### Available data

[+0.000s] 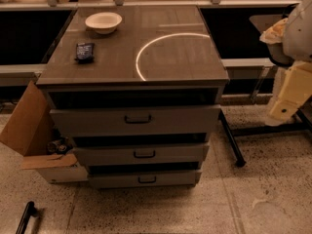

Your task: Open middle drawer

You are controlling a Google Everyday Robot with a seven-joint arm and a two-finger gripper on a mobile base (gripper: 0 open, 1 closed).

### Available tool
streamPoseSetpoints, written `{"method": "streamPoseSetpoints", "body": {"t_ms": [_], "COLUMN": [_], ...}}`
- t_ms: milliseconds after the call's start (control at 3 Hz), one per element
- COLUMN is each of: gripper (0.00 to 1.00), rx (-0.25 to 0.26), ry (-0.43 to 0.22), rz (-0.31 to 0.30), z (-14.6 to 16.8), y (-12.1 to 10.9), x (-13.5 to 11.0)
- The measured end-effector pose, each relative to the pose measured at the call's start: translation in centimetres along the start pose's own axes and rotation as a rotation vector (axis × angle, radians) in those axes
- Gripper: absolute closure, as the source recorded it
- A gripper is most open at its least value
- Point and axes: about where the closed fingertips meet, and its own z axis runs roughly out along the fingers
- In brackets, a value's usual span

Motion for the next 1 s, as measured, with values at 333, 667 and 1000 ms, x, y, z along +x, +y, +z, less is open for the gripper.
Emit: {"method": "streamPoseSetpoints", "body": {"t_ms": [333, 667, 1000], "gripper": [0.0, 0.0, 0.0], "rx": [-0.067, -0.164, -0.263], "ry": [-0.104, -0.194, -0.234], "rz": [-0.048, -0.08, -0.117], "z": [3.7, 9.0, 14.4], "y": [1.9, 5.6, 10.4], "x": [-1.3, -2.8, -4.4]}}
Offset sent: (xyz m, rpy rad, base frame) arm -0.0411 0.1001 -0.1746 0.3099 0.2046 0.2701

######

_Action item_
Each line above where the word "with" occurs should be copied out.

_Result of the exercise_
You are controlling a Google Everyday Robot with a seven-joint arm and a two-finger gripper on a mobile base (gripper: 0 open, 1 closed).
Motion for the next 1 s, as measured, with values at 333, 667 and 1000 ms, x, y, z along +x, +y, +z, less is open for the gripper.

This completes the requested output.